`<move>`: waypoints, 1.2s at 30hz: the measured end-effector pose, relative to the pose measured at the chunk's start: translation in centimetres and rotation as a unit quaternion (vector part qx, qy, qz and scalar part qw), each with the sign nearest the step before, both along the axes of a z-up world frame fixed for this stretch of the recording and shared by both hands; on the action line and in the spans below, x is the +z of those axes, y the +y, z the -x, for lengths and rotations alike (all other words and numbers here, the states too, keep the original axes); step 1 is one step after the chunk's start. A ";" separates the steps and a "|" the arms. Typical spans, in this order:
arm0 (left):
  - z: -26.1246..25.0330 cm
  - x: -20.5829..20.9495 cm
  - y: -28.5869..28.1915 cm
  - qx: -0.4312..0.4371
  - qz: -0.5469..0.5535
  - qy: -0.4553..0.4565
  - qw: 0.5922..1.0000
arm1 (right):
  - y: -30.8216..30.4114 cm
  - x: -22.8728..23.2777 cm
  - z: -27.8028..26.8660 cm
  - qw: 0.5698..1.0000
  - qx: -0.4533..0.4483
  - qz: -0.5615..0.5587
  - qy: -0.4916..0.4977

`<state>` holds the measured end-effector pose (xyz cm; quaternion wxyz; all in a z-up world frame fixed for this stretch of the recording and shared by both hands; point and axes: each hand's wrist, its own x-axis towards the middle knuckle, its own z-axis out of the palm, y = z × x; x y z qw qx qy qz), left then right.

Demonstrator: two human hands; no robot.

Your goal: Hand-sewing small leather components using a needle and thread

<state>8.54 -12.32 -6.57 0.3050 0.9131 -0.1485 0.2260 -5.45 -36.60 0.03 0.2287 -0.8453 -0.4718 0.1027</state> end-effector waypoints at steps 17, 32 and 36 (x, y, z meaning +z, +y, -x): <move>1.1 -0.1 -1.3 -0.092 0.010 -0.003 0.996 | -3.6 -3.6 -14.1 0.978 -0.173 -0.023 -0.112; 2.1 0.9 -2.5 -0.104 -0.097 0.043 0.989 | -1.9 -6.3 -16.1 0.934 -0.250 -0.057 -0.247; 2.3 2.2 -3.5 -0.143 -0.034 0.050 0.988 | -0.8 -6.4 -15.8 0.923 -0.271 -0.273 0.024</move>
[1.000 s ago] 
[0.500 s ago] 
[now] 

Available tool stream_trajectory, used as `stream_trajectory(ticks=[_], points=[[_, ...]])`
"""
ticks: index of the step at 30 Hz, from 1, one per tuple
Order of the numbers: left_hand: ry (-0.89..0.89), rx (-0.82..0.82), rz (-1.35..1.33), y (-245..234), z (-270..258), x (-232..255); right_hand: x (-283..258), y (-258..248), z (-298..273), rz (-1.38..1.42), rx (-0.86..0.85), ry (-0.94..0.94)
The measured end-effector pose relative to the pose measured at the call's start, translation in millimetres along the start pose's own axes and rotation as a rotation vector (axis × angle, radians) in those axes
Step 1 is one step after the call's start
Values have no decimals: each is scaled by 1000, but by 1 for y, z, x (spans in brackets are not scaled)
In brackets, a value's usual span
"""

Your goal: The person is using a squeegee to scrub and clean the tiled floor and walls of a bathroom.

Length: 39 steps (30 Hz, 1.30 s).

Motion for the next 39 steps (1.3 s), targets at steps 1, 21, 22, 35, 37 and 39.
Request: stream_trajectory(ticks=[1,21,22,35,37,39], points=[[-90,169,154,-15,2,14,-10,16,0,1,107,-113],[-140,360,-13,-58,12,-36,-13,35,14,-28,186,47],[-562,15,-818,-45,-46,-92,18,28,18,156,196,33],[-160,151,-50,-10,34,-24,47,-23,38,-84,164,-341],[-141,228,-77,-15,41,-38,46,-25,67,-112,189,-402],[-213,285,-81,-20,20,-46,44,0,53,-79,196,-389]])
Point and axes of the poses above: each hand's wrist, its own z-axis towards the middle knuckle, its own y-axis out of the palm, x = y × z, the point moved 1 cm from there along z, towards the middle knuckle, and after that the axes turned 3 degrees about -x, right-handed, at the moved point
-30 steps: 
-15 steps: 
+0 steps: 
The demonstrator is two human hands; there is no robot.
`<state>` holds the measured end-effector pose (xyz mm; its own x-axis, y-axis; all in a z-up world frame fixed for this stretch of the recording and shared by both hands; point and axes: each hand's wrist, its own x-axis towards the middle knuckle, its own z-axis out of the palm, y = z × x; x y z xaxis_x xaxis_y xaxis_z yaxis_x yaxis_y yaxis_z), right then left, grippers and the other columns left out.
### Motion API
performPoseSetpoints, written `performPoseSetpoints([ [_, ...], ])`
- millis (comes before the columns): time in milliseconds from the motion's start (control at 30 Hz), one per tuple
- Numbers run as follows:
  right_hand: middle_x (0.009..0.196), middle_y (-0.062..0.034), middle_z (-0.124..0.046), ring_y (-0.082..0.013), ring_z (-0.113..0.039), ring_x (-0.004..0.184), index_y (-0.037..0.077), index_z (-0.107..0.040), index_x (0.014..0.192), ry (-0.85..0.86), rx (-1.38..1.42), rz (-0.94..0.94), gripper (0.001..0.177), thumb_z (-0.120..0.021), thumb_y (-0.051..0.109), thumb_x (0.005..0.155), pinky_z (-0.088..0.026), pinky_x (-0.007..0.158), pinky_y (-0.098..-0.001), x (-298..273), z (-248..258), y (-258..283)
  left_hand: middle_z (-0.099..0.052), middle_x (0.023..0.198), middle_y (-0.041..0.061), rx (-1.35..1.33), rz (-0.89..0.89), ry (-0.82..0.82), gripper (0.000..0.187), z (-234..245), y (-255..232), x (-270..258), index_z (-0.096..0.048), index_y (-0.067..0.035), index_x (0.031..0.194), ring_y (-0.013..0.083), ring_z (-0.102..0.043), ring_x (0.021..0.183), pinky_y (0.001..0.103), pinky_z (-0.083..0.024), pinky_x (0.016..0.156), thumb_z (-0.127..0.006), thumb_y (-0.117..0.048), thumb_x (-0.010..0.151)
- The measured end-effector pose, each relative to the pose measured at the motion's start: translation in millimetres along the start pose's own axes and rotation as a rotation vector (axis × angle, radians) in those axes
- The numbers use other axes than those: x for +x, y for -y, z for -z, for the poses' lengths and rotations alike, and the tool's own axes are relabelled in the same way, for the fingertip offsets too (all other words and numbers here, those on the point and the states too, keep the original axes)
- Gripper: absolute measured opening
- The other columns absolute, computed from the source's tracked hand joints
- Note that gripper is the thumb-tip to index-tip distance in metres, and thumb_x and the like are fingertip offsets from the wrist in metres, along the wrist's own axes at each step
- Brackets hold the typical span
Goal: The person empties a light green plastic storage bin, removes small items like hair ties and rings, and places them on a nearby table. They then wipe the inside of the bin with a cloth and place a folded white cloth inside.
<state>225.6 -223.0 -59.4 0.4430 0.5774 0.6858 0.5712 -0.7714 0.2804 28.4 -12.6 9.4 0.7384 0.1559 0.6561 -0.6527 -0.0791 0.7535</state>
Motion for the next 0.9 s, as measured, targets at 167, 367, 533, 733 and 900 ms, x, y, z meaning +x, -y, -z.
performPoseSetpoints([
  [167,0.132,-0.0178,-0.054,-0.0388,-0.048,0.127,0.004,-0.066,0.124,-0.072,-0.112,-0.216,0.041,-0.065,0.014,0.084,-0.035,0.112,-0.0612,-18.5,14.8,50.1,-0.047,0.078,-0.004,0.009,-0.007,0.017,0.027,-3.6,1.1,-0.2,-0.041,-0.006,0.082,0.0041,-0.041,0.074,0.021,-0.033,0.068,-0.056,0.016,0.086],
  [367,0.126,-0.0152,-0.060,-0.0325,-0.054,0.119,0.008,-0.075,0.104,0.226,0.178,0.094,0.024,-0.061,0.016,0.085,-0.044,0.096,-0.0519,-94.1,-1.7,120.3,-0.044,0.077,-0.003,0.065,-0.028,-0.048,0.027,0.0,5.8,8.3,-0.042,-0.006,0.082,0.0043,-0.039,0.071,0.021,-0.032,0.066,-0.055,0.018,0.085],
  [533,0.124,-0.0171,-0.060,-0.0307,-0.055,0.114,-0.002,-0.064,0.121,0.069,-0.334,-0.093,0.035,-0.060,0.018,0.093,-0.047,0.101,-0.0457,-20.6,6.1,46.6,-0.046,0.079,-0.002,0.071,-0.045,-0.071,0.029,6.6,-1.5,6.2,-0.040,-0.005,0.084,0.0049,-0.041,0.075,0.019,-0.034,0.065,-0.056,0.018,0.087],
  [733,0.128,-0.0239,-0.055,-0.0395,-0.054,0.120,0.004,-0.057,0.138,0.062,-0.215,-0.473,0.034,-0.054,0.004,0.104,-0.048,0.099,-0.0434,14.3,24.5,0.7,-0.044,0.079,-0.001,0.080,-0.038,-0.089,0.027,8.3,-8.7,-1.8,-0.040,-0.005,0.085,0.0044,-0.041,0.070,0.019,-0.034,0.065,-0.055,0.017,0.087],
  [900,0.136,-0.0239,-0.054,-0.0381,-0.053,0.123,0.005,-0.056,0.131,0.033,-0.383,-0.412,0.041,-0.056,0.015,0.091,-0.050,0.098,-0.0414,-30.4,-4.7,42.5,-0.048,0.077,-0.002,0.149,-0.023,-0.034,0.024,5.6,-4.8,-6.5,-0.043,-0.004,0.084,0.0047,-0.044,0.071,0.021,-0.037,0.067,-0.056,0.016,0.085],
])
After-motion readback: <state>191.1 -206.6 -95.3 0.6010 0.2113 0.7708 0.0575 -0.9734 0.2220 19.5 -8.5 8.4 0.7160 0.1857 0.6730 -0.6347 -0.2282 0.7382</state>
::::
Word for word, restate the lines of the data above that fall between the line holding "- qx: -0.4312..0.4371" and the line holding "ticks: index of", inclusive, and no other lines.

  - qx: -0.4312..0.4371
  - qz: -0.5469..0.5535
  - qy: -0.4553..0.4565
  - qw: 0.5922..1.0000
arm1 (right):
  - y: -30.8216..30.4114 cm
  - x: -22.8728..23.2777 cm
  - z: -27.8028..26.8660 cm
  - qw: 0.5698..1.0000
  - qx: -0.4533..0.4483
  - qz: -0.5615..0.5587
  - qy: -0.4916..0.4977

`<state>` holds the measured end-effector pose (xyz cm; quaternion wxyz; all in a z-up world frame fixed for this stretch of the recording and shared by both hands; point and axes: each hand's wrist, its own x-axis towards the middle knuckle, its own z-axis out of the palm, y = z × x; x y z qw qx qy qz), left then right.

Demonstrator: two human hands; no robot.

Your goal: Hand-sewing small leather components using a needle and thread

<state>8.54 -12.32 -6.57 0.3050 0.9131 -0.1485 0.2260 -5.45 -36.60 0.03 0.2287 -0.8453 -0.4718 0.1027</state> end-effector waypoints at steps 17, 32 and 36 (x, y, z meaning +z, +y, -x): <move>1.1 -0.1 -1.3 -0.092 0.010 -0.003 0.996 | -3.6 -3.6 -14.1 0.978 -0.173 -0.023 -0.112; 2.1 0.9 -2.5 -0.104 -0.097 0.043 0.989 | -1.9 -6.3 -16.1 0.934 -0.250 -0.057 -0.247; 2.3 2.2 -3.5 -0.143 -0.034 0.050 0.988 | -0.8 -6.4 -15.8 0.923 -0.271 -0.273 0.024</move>
[1.000 s ago] 
[0.500 s ago] 
[now] 

Available tool stream_trajectory, used as `stream_trajectory(ticks=[_], points=[[_, ...]])`
"""
ticks: index of the step at 30 Hz, from 1, one per tuple

The exercise asks for nothing more than this.